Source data
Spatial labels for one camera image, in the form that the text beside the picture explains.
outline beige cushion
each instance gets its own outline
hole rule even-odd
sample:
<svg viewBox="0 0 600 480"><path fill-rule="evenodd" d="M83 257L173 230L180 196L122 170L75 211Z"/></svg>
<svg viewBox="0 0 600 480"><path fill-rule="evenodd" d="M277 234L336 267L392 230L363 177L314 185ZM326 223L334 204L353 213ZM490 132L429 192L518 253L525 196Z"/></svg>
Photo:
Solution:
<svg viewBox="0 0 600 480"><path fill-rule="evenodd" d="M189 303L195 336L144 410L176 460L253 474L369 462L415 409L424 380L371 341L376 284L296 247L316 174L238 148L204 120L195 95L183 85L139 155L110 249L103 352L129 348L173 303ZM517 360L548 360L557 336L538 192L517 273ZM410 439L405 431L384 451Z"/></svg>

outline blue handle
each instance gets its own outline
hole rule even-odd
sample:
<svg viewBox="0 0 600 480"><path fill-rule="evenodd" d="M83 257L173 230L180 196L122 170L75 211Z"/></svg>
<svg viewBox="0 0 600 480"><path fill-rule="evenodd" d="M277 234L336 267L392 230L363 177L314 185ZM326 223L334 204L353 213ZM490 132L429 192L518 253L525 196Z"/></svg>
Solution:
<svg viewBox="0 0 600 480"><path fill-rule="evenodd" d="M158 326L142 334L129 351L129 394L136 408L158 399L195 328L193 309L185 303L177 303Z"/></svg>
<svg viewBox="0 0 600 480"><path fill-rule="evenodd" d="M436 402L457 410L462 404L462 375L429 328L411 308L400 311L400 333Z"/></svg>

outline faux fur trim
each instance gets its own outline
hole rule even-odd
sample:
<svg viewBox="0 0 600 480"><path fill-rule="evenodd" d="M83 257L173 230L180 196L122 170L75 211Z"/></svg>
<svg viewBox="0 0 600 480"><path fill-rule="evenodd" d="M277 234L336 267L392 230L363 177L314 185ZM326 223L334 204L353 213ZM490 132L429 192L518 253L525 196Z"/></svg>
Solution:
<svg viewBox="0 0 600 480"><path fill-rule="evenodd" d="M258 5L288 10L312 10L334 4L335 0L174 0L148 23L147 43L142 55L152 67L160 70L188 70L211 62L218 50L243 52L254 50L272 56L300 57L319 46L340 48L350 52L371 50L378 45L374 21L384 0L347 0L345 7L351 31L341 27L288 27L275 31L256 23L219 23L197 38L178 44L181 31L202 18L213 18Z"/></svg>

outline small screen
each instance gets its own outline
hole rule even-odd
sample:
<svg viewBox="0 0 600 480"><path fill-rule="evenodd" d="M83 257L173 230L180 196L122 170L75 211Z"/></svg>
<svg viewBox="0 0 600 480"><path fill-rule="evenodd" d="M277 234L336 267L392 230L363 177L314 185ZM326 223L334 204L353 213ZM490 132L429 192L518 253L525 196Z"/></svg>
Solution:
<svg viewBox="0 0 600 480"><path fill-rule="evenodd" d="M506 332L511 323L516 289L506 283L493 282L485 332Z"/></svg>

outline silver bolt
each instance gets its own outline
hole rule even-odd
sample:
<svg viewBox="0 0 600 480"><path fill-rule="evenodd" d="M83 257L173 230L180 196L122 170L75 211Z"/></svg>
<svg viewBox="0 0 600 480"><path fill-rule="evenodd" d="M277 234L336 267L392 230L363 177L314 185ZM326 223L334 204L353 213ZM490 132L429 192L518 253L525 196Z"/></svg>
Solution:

■ **Your task**: Every entry above needs to be duplicated exactly.

■ **Reply to the task**:
Spatial labels for one camera image, in the form that the text beside the picture explains.
outline beige cushion
each instance gets its own outline
hole rule even-odd
sample:
<svg viewBox="0 0 600 480"><path fill-rule="evenodd" d="M83 257L173 230L180 196L122 170L75 211Z"/></svg>
<svg viewBox="0 0 600 480"><path fill-rule="evenodd" d="M277 234L336 267L392 230L363 177L314 185ZM326 223L334 204L353 213ZM490 132L429 192L518 253L525 196Z"/></svg>
Photo:
Solution:
<svg viewBox="0 0 600 480"><path fill-rule="evenodd" d="M189 303L195 336L144 410L176 460L253 474L369 462L415 409L424 380L371 341L376 284L296 247L316 174L238 148L204 120L195 95L183 85L139 155L110 249L103 352L129 348L173 303ZM517 360L548 360L557 336L538 192L517 273ZM410 439L405 431L384 451Z"/></svg>

outline blue handle
each instance gets its own outline
hole rule even-odd
sample:
<svg viewBox="0 0 600 480"><path fill-rule="evenodd" d="M83 257L173 230L180 196L122 170L75 211Z"/></svg>
<svg viewBox="0 0 600 480"><path fill-rule="evenodd" d="M277 234L336 267L392 230L363 177L314 185ZM326 223L334 204L353 213ZM490 132L429 192L518 253L525 196Z"/></svg>
Solution:
<svg viewBox="0 0 600 480"><path fill-rule="evenodd" d="M158 326L142 334L129 351L129 394L136 408L158 399L195 328L193 309L185 303L177 303Z"/></svg>
<svg viewBox="0 0 600 480"><path fill-rule="evenodd" d="M436 402L457 410L462 404L462 375L429 328L411 308L400 311L400 333Z"/></svg>

outline faux fur trim
each instance gets its own outline
hole rule even-odd
sample:
<svg viewBox="0 0 600 480"><path fill-rule="evenodd" d="M83 257L173 230L180 196L122 170L75 211Z"/></svg>
<svg viewBox="0 0 600 480"><path fill-rule="evenodd" d="M277 234L336 267L392 230L363 177L314 185ZM326 223L334 204L353 213ZM490 132L429 192L518 253L525 196Z"/></svg>
Solution:
<svg viewBox="0 0 600 480"><path fill-rule="evenodd" d="M258 5L288 10L312 10L334 4L335 0L174 0L148 23L147 43L142 55L152 67L160 70L188 70L211 62L218 50L243 52L254 50L272 56L300 57L319 46L340 48L350 52L371 50L378 45L374 21L384 0L347 0L345 7L351 31L341 27L288 27L275 31L256 23L219 23L197 38L178 44L181 31L202 18L213 18Z"/></svg>

outline small screen
each instance gets its own outline
hole rule even-odd
sample:
<svg viewBox="0 0 600 480"><path fill-rule="evenodd" d="M83 257L173 230L180 196L122 170L75 211Z"/></svg>
<svg viewBox="0 0 600 480"><path fill-rule="evenodd" d="M277 234L336 267L392 230L363 177L314 185ZM326 223L334 204L353 213ZM490 132L429 192L518 253L525 196Z"/></svg>
Solution:
<svg viewBox="0 0 600 480"><path fill-rule="evenodd" d="M506 332L511 323L516 289L506 283L493 282L485 332Z"/></svg>

outline silver bolt
each instance gets its own outline
hole rule even-odd
sample:
<svg viewBox="0 0 600 480"><path fill-rule="evenodd" d="M83 257L173 230L180 196L122 170L75 211Z"/></svg>
<svg viewBox="0 0 600 480"><path fill-rule="evenodd" d="M277 234L336 267L392 230L363 177L314 185ZM326 223L334 204L353 213ZM490 132L429 192L518 253L525 196Z"/></svg>
Solution:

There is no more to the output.